Azure Functions storage account network security

5
votes

I am currently working with a client that requires access to all Azure resource locking down as much as possible and I am having problems with the Storage Account that is utilised by our Azure Functions.

With the Firewalls and Virtual Networks blade in portal set to "All Networks" I am able to deploy to the Function App and it runs without issue.

enter image description here

However once I enable the access restriction by checking "Selected Networks"no matter what virtual network subnets I enter or IP Addresses I can not get the communication to work

enter image description here

I have entered the Outbound IP Addresses of our Consumption based Function App and also check that the additional IP Addresses from the Powershell and all have been added to the whitelist. I have also added all the CIDR IP ranges of the local Azure datacenter but again it does not work.

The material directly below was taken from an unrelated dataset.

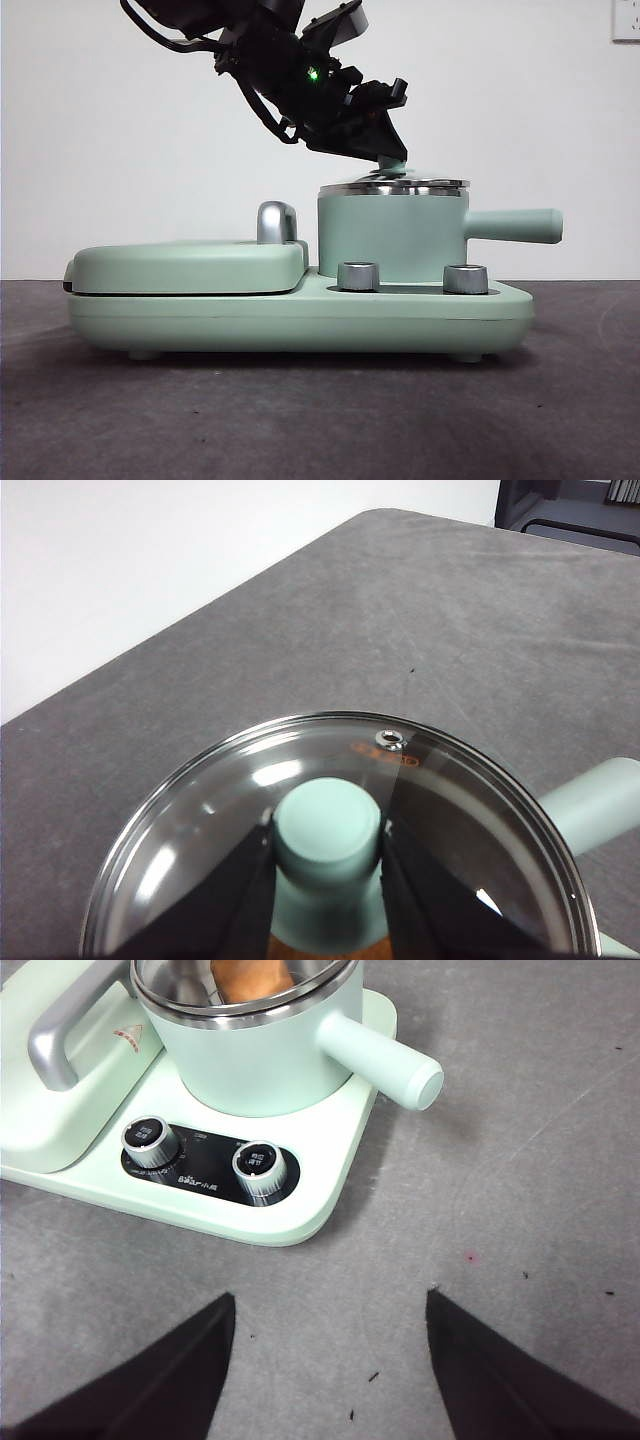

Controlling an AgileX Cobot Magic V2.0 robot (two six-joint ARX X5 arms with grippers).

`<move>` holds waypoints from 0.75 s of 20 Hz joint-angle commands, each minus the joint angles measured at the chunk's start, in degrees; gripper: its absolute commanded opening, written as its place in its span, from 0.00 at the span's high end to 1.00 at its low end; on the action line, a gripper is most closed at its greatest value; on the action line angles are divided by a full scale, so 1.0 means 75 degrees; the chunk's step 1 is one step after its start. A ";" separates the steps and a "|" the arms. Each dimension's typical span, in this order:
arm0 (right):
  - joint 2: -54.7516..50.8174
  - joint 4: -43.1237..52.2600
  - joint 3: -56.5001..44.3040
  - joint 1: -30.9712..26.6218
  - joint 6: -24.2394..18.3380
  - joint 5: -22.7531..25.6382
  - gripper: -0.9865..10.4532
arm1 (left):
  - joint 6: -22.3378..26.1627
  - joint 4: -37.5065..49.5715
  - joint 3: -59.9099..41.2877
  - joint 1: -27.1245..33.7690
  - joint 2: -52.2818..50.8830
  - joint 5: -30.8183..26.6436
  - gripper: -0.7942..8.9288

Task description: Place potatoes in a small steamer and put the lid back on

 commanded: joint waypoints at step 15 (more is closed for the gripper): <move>0.0023 0.0076 0.0035 0.0041 0.0204 0.0000 0.65 | 0.0271 -0.0038 0.0376 -0.0055 -0.0061 -0.0064 0.90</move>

The problem we have is that once the access restrictions have been put into place we are unable to deploy to the Function App and the app no longer runs. Is this scenario supported and what is the mechanism for tying down access to the Storage Account so that only the Function App can utilise it.

1
azureazure-storageazure-functionsazure-security
Are the Azure function app and Azure storage located in the same region? If not, you could whitelist the outbound IP from function app in your storage firewall.Nancy Xiong
Yes they are in the same region and resource group. I have whitelisted the Outbound IP Addresses but I unable to publish or run the function.Phil Murray

1 Answers

5
votes

As far as I know, you have two options to restrict access to your storage account from your function app or web app.

  1. Whitelist the outboundIpAddresses and possibleOutboundIpAddresses of the function app in the firewall of the storage account. However, it does not work if the Azure function app and Azure storage located in the same region refer to Sam's answer.

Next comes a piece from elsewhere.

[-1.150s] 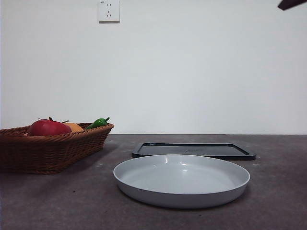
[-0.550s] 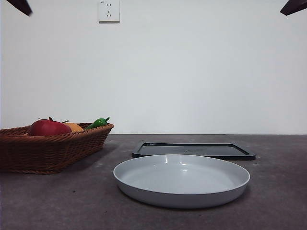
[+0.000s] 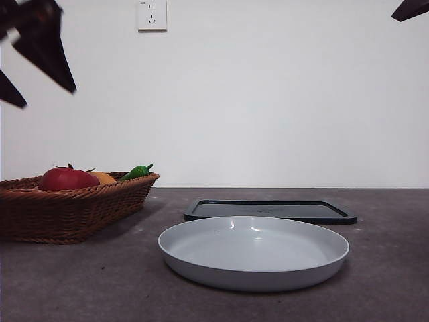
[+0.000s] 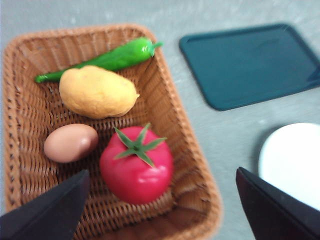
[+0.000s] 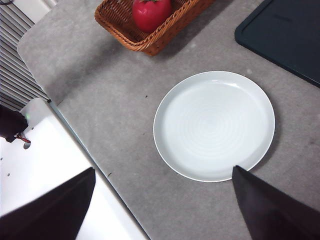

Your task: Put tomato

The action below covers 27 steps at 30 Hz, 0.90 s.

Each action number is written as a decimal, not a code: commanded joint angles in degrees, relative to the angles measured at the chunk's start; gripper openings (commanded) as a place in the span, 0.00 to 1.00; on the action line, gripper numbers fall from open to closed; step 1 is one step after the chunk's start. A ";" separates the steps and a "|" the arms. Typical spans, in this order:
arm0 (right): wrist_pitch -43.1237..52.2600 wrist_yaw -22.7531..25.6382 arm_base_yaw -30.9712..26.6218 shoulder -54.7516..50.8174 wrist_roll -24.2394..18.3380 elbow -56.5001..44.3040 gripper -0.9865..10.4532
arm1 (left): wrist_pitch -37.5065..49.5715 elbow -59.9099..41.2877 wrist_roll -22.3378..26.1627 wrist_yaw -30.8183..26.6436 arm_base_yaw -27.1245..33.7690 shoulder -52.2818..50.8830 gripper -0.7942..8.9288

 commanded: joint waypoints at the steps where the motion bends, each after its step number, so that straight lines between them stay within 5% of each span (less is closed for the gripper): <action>1: 0.50 -0.02 0.35 0.48 -0.35 1.05 0.47 | 2.40 1.07 2.12 -0.20 -0.17 3.76 0.56; 27: 0.33 -0.04 0.35 0.48 -0.15 1.05 0.47 | 11.82 1.07 4.00 -0.24 -0.17 23.61 0.56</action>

when you hit the storage account from your function, because they are in the same region as each other, all the traffic goes over the internal Azure network on internal IP's, not the public IPs listed in the web app, and so is not allowed over the firewall.

  1. If your resources were in different regions, you could use the network section of function app to allow function app to access resources in a VNet, then enable service endpoint for Microsoft.Storage in this app integration subnet. But you need Azure Functions Premium plan referring to this tutorial: integrate Functions with an Azure virtual network.

Sometimes, the deployment order for networking is important. In this case, you will deploy the followings:

Firstly, you could deploy new VNet integration with an unused subnet. After the VNet Integration is completed and the function app is restarted, you could enable service endpoint for this subnet. In the end, you could add the subnet in the firewall of the storage account.

Note that the new version is in Preview, currently. You could also check these characteristics and get more references from this thread.